Segment Open

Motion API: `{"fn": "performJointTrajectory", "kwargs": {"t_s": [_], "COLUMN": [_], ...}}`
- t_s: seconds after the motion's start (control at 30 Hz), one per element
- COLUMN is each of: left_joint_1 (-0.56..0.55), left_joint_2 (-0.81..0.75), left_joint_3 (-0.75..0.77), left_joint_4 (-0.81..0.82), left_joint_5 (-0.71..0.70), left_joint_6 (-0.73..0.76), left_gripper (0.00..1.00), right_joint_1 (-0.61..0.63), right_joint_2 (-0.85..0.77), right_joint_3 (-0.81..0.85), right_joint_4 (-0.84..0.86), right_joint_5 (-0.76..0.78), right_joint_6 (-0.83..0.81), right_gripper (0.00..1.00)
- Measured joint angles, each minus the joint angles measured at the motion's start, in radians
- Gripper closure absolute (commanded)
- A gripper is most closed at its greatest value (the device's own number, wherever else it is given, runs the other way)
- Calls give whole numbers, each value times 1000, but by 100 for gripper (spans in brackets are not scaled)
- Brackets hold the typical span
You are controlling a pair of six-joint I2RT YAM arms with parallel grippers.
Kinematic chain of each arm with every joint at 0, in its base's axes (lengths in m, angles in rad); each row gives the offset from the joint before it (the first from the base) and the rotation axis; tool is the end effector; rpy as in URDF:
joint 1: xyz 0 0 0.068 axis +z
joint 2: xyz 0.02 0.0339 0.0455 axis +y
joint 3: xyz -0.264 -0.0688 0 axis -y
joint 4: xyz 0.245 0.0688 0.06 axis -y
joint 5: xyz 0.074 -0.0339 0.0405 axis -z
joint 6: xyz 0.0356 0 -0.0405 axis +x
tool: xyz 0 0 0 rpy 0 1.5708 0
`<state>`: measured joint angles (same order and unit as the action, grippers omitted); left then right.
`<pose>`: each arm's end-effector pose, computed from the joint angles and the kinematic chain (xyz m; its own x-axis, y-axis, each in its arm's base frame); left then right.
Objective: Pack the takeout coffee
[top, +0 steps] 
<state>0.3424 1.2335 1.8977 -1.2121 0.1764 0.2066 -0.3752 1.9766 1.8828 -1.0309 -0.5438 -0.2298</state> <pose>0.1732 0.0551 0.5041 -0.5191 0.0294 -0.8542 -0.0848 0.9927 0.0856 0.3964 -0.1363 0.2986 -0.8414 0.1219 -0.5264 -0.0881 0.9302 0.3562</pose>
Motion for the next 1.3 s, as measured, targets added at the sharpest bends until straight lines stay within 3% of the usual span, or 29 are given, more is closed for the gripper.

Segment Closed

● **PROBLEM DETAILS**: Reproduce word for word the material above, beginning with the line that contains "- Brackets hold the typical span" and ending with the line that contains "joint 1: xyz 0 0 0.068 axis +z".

● **SOLUTION**:
- Brackets hold the typical span
You are controlling a pair of six-joint I2RT YAM arms with parallel grippers.
Kinematic chain of each arm with every joint at 0, in its base's axes (lengths in m, angles in rad); each row gives the offset from the joint before it (the first from the base) and the rotation axis; tool is the end effector; rpy as in URDF:
joint 1: xyz 0 0 0.068 axis +z

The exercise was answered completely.